_Problem description_
For every line in the records that has the word "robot", make a copy.

((

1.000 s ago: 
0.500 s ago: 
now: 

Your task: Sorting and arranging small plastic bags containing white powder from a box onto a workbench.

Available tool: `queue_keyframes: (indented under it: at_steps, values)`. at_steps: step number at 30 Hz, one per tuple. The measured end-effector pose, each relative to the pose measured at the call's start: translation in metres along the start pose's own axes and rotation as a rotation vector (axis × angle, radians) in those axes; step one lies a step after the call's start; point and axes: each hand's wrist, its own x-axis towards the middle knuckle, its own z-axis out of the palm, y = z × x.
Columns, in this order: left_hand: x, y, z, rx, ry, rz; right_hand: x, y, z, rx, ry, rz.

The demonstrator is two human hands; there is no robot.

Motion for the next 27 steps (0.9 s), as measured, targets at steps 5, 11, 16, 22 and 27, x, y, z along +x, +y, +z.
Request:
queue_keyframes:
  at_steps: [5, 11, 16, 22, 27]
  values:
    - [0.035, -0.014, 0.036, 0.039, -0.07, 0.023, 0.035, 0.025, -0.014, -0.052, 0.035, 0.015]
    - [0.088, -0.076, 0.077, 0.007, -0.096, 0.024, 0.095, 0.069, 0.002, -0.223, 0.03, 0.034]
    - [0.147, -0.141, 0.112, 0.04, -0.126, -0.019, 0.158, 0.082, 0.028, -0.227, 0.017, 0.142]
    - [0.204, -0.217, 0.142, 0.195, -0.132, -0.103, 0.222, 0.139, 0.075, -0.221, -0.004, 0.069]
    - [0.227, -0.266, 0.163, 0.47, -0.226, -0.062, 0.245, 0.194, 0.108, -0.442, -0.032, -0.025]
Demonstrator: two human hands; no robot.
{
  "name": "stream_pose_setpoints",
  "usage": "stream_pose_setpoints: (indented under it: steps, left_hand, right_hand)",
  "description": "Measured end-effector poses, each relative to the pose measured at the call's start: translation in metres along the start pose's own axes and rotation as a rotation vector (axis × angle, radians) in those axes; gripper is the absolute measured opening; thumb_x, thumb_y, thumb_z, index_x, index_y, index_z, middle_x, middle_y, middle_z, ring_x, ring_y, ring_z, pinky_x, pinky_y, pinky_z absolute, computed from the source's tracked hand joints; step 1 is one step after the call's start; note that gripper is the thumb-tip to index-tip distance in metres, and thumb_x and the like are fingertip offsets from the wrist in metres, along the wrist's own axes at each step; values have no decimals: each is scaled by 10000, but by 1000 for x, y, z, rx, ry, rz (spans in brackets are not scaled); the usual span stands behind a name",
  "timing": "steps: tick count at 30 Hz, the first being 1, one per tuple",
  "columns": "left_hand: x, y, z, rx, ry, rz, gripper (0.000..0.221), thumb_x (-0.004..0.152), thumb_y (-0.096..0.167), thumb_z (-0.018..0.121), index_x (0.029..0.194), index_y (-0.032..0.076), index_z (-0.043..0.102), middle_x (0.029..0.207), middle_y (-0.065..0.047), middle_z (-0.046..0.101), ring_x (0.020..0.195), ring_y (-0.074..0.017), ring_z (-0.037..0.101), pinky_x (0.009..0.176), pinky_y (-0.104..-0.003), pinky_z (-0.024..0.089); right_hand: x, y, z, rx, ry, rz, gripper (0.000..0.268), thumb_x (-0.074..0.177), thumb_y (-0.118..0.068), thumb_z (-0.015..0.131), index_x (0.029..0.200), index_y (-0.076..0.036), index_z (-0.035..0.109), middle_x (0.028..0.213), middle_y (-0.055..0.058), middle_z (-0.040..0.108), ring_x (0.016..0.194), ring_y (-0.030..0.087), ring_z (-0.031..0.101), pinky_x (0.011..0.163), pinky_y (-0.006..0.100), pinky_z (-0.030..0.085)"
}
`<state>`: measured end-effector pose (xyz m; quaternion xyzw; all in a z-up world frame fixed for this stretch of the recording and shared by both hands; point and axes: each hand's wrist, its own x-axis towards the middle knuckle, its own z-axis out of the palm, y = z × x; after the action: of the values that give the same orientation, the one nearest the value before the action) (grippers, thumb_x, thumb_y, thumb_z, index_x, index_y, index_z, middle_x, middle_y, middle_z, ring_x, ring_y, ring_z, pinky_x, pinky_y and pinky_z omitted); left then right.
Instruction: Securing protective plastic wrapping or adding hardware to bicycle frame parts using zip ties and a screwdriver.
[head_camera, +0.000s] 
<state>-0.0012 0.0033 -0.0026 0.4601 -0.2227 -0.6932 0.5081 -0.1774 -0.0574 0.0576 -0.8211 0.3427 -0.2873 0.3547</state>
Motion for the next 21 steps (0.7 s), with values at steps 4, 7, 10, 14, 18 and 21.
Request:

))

_Response to this exercise_
The demonstrator is two human hands; there is no robot.
Demonstrator: two human hands; no robot.

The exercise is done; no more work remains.